- Your task -
The copy you give must match the lines from the top of the data through the line containing "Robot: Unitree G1" exactly, and it must hold no pictures.

- Given information -
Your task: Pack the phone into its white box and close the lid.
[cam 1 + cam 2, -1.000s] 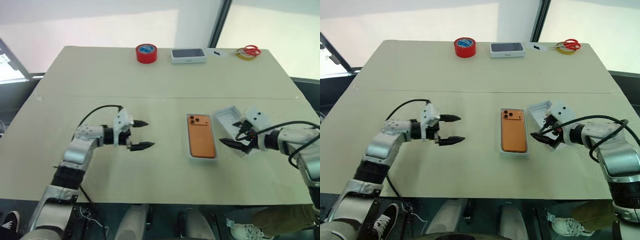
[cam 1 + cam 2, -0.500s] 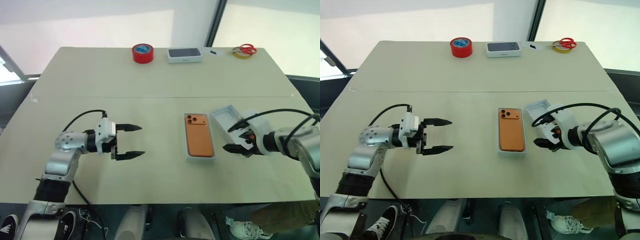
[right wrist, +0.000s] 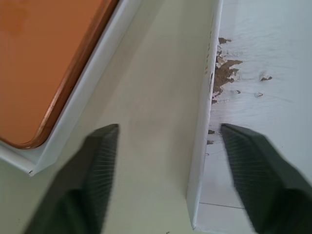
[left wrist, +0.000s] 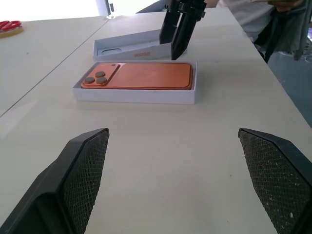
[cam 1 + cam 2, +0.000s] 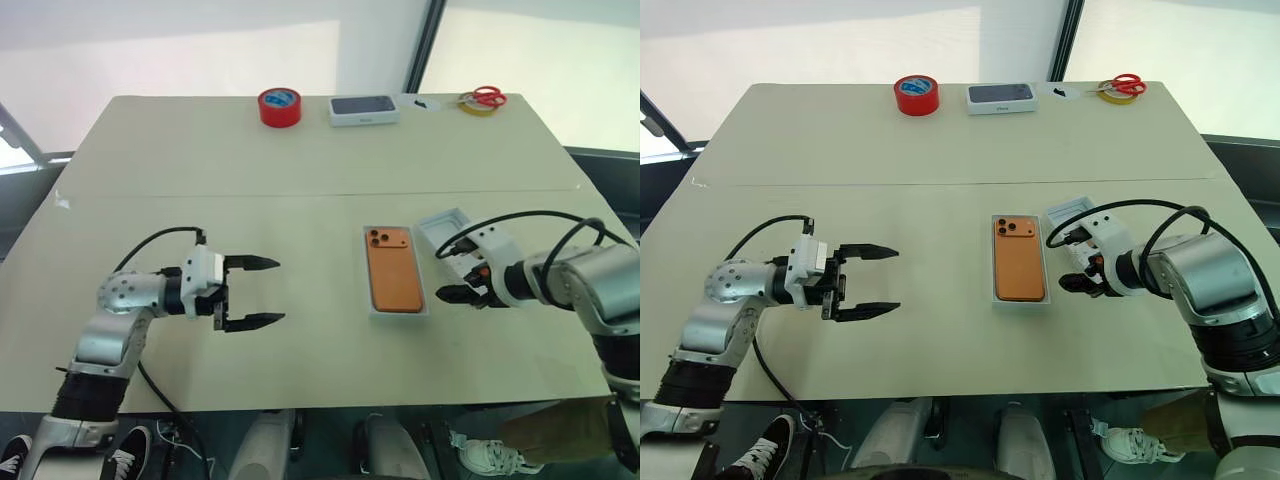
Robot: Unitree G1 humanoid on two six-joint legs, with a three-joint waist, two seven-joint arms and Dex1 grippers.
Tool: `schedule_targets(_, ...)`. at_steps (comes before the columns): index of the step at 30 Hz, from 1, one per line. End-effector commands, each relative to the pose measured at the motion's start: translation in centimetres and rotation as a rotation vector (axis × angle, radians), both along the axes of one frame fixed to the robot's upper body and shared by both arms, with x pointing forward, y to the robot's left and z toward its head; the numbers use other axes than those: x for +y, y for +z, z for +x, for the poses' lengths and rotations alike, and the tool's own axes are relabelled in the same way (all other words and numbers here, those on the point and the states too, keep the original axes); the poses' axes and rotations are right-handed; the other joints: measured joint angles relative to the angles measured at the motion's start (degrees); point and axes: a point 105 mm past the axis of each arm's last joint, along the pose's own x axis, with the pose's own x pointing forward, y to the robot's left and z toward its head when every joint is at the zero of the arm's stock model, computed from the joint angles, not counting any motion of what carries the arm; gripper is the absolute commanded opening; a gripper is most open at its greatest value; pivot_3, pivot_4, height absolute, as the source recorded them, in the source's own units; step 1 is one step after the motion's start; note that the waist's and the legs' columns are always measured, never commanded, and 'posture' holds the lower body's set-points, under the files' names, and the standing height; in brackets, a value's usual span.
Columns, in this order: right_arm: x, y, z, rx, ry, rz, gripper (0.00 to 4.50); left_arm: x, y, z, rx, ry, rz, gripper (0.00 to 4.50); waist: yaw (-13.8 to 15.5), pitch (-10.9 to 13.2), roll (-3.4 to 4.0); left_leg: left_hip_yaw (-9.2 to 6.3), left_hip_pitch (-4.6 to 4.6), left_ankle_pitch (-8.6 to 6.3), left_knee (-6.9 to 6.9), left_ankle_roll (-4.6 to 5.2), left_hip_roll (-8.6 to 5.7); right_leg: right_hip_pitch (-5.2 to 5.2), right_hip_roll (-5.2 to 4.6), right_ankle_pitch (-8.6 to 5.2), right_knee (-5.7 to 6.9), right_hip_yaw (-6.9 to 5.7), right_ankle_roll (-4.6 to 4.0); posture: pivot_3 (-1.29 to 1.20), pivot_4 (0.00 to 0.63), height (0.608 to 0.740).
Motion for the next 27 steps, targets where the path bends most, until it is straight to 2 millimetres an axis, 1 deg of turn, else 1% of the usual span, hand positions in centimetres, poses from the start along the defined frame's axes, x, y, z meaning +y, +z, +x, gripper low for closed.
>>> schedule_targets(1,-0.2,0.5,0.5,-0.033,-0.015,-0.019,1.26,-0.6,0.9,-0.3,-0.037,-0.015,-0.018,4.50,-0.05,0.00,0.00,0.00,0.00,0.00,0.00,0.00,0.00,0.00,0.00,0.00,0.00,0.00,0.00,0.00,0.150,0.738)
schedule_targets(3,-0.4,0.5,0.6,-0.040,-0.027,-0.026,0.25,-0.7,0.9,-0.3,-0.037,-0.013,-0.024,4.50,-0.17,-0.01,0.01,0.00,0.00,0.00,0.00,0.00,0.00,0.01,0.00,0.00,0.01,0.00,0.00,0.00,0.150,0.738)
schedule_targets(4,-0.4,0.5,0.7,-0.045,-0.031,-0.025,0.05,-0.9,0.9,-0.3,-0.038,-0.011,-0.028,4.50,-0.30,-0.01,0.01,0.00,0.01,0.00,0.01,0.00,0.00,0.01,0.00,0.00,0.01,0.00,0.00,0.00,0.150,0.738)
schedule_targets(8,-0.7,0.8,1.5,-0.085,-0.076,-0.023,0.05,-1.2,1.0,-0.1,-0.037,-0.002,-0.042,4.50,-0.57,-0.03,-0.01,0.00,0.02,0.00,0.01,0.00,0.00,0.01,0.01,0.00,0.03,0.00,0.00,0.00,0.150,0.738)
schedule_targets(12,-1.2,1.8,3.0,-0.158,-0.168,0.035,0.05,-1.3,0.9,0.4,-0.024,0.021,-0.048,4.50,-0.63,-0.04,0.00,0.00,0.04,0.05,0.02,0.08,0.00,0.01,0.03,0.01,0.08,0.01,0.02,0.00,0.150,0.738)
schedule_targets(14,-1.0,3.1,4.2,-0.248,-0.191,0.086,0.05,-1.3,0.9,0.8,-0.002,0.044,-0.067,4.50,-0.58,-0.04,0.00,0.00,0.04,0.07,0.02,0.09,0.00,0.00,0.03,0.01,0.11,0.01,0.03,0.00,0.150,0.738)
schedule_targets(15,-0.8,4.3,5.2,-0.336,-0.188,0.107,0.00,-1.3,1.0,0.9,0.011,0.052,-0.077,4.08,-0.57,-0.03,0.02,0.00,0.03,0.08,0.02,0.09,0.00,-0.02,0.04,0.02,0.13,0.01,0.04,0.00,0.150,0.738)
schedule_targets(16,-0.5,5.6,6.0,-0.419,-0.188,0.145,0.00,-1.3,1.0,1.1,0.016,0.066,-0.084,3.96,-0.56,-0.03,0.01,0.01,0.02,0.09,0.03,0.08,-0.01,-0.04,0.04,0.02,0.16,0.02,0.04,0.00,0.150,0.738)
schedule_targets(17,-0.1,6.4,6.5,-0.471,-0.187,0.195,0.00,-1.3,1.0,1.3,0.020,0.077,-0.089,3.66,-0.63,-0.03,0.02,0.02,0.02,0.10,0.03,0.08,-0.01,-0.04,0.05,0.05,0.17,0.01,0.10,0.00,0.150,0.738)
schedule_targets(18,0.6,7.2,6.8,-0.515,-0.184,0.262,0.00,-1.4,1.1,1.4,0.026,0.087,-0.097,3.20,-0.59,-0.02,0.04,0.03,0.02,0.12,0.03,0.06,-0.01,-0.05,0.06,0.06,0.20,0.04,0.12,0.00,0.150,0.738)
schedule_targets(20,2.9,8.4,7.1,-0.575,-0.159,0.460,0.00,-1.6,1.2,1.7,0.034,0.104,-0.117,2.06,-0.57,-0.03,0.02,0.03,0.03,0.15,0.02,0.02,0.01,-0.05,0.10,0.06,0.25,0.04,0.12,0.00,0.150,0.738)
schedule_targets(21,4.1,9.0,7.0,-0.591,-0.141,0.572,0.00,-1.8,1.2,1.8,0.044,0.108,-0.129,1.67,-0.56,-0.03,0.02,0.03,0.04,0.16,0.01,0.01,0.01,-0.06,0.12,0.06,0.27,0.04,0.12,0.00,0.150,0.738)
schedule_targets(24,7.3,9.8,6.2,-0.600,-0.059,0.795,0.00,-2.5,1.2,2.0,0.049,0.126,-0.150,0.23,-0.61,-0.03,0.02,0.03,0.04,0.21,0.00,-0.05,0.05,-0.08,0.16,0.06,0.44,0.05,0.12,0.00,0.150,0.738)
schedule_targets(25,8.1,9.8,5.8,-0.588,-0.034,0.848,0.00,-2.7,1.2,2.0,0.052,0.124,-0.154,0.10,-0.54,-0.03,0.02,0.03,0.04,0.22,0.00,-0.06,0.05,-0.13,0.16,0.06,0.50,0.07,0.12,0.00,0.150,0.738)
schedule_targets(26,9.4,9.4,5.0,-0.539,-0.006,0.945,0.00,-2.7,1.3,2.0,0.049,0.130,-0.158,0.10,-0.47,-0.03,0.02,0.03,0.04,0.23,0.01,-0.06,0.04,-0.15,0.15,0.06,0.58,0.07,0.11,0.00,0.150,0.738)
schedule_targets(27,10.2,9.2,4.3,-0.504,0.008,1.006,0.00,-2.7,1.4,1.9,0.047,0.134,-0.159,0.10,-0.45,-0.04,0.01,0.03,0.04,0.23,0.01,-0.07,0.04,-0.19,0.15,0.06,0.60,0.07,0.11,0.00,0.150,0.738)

- Result below -
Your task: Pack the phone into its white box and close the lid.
[cam 1 + cam 2, -1.000s] 
[cam 1 + cam 2, -0.500s] 
[right wrist, +0.000s] 
[left wrist, +0.000s] 
[cam 1 + cam 2, +0.000s] 
Robot: Unitree G1 humanoid on two six-joint legs, with a three-joint waist, two seven-joint arms and Dex1 grippers.

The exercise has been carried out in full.